Directions for this task: Repeat exactly, and only, the lines from the one holding "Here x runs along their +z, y" through the last line of the records below.

═══

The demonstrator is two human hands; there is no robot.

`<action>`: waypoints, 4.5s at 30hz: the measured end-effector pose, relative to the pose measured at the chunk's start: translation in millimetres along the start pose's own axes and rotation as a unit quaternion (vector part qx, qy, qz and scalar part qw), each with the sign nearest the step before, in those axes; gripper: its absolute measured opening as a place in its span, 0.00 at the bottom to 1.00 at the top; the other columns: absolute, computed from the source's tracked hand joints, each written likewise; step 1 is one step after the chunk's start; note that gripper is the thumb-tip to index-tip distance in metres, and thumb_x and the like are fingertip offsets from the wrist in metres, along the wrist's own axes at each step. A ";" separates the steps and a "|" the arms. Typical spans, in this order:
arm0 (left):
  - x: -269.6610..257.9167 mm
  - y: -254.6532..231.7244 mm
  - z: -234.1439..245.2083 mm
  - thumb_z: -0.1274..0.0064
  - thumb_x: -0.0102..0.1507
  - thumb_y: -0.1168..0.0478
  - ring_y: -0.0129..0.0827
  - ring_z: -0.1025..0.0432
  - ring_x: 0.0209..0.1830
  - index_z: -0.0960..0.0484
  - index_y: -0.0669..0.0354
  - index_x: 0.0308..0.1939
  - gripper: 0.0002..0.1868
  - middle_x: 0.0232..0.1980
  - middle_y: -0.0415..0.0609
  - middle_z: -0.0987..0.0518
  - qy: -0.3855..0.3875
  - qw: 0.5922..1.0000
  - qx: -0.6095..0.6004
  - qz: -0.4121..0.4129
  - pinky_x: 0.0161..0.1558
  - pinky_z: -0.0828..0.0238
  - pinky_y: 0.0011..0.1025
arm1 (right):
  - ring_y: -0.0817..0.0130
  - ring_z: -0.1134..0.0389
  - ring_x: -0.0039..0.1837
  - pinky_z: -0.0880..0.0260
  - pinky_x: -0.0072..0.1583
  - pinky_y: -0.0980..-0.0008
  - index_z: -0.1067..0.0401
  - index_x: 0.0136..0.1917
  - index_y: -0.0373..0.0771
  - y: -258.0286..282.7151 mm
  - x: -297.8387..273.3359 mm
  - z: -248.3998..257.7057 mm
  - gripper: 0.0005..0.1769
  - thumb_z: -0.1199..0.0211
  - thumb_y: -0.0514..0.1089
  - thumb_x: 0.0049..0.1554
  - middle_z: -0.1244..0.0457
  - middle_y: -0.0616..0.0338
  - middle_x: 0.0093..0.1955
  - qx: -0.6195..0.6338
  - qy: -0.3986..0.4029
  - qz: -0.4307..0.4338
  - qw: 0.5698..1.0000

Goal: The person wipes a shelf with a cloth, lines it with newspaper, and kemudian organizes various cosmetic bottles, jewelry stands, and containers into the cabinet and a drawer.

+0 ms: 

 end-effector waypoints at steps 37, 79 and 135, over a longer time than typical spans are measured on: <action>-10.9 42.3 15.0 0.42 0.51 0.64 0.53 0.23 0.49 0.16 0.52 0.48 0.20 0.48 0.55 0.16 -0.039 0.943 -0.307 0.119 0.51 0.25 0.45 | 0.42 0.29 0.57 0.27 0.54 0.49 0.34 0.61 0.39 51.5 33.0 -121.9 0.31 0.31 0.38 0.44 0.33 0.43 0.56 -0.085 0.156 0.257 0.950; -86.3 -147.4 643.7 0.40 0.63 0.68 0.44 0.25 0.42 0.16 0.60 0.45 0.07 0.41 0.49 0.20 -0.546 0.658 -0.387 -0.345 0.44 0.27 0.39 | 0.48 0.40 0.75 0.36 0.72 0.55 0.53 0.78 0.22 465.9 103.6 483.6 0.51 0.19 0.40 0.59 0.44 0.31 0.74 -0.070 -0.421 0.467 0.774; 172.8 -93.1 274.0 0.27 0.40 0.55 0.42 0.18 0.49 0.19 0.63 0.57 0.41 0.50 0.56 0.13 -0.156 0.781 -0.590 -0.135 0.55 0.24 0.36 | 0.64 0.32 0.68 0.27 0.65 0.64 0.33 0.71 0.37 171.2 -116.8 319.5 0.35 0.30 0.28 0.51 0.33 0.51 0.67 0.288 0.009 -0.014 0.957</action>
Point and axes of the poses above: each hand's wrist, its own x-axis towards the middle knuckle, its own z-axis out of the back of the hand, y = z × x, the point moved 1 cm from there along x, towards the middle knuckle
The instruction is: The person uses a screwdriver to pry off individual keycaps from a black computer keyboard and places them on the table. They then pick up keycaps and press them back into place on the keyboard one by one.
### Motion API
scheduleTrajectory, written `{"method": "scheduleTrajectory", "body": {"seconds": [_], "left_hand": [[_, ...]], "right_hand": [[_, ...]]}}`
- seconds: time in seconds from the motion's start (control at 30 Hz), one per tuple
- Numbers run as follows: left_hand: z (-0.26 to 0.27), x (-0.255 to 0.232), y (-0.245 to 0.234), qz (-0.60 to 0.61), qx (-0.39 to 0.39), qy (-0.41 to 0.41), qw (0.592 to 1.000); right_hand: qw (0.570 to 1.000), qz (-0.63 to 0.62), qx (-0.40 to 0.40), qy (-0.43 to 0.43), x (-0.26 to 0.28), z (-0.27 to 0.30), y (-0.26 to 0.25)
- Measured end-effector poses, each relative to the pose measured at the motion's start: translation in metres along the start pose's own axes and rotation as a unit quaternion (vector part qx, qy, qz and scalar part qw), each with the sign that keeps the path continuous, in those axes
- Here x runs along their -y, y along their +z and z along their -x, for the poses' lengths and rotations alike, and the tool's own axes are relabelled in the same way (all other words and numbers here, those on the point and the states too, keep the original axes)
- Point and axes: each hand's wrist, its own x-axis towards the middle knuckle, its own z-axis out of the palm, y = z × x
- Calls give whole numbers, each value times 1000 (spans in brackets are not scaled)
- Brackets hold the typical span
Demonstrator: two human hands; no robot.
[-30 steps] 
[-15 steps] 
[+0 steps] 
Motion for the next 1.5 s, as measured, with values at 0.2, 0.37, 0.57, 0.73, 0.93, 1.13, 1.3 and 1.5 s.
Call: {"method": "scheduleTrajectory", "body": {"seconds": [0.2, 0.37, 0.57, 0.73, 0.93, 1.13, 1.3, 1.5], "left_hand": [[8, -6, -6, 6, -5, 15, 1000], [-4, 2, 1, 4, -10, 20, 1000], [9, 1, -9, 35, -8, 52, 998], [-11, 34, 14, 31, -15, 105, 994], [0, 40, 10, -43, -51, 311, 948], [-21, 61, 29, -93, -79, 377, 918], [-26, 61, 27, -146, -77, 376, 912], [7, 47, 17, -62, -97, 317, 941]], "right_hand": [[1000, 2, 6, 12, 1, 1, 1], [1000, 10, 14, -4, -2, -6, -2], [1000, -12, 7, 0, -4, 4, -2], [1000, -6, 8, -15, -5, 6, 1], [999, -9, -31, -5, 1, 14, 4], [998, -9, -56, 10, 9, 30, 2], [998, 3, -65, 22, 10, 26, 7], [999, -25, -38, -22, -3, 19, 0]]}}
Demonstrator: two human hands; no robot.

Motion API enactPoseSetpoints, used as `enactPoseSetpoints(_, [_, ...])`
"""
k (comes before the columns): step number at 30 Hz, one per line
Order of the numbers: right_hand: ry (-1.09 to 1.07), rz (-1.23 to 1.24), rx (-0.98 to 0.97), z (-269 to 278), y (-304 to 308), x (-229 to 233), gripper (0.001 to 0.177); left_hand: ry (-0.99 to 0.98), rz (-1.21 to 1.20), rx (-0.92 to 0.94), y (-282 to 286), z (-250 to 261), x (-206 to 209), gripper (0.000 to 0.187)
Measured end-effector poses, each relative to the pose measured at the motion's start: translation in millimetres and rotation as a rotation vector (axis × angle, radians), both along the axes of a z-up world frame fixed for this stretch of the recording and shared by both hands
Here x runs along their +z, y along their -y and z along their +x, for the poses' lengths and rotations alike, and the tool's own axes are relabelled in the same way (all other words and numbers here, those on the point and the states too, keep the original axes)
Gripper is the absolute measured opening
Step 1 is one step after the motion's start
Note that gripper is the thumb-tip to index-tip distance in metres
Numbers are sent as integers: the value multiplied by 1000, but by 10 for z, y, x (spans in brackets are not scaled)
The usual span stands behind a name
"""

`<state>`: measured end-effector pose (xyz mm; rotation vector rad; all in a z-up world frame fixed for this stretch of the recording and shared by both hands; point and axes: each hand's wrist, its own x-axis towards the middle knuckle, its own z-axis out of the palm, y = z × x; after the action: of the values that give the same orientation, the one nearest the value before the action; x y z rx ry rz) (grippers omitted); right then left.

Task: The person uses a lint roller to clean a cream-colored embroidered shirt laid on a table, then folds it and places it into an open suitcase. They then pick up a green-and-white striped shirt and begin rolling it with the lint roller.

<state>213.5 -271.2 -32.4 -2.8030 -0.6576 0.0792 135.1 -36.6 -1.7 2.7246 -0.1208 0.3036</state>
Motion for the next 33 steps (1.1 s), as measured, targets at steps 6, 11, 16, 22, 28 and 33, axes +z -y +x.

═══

Result of this task:
Here x runs along their +z, y along their -y and z along their +x, for the poses' lengths and rotations alike, and the tool's own axes are relabelled in the same way (all other words and numbers here, those on the point and the states too, keep the original axes)
Gripper is the absolute measured opening
Step 1 is one step after the motion's start
Note that gripper is the thumb-tip to index-tip distance in metres
Numbers are sent as integers: the value multiplied by 1000, but by 10 for z, y, x (spans in brackets are not scaled)
The usual span stands behind a name
"""

`<state>`: measured end-effector pose (xyz mm; rotation vector rad; all in a z-up world frame fixed for this stretch of the recording and shared by both hands; point and axes: each hand's wrist, its own x-axis towards the middle knuckle, its own z-axis out of the palm, y = z × x; after the action: of the values that give the same orientation, the one nearest the value before the action; x y z rx ry rz) (grippers omitted); right then left.

Task: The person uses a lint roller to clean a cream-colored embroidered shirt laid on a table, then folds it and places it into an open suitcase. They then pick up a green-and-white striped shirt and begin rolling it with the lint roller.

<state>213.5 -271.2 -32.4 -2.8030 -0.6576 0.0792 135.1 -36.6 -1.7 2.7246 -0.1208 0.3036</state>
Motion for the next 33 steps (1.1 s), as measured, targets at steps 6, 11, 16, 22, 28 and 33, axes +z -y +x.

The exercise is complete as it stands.